Sunday, 28 July 2013

Mistreatment

Hi


I saw a page on facebook where the 'admin' asked which WWE wrestlers were considered mistreated. I figured it would make for a nice blog entry if I took the names that were mentioned there and added my own commentary, as well as offer some names of my own.


First up

Charlie Haas.

There is one guy of which you could innately claim he was mistreated. At least as a singles competitor. Enjoying a moderate success tagging with Shelton Benjamin as the WGTT under the tutelage of Kurt Angle, but completely misused as a solo act. The guy had his chops, no doubt, but lacked virtually everything else. He was so insanely bland, it was almost torturous to watch him cut a promo. The mistreatment as such shouldn't have been a surprise. If you can't sell your act, you're essentially useless. 

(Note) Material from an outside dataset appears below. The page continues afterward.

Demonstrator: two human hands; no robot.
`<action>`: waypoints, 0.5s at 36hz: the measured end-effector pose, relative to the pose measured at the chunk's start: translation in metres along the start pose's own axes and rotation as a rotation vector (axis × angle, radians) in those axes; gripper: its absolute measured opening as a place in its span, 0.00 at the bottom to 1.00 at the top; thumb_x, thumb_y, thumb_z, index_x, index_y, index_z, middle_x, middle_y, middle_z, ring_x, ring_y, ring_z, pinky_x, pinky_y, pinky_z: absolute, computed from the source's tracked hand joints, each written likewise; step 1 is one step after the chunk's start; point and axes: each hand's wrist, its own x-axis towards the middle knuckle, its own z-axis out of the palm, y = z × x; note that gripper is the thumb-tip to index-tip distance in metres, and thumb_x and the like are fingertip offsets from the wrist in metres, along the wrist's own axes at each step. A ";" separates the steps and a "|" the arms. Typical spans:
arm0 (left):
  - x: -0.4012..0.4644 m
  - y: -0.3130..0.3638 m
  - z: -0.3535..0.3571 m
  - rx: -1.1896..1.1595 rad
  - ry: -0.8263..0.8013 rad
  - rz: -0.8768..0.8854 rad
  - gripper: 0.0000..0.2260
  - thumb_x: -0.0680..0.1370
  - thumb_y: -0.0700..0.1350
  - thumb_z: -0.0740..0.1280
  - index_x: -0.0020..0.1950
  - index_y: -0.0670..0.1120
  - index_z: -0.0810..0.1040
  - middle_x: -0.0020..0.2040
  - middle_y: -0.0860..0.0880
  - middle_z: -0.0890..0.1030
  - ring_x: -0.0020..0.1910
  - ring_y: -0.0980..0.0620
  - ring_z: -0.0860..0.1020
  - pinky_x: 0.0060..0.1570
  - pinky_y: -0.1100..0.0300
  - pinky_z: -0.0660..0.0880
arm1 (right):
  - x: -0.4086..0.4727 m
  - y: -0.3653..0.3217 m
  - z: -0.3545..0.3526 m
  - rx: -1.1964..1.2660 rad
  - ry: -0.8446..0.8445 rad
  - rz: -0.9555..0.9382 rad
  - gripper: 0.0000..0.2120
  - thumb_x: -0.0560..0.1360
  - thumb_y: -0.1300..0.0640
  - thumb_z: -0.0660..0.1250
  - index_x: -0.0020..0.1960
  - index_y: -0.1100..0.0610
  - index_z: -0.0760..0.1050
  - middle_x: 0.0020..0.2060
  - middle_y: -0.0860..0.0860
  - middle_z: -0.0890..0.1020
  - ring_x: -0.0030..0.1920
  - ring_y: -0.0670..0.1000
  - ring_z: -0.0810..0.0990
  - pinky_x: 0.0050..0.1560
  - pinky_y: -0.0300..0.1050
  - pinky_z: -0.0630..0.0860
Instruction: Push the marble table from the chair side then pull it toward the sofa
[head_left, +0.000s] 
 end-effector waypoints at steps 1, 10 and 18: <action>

The fact that Haas was rehired was a shocker, which made his second release all the more logical. Once he started to impersonate his opponents (and still jobbed to every single one of them), it was the proverbial nail in the coffin.

William Regal

Ah, one of my perennial favorites and also one of the most misused wrestlers in recent WWE history. Here's one guy who has everything. He's one of the best wrestlers to ever set foot in a WWF/-E ring and he will forever be remembered as the butt of many jokes, the most noteworthy of which come from Jericho. Here's one guy who is both skilled and entertaining, even having no issues garnering heel heat or deprecating himself as a rapper. 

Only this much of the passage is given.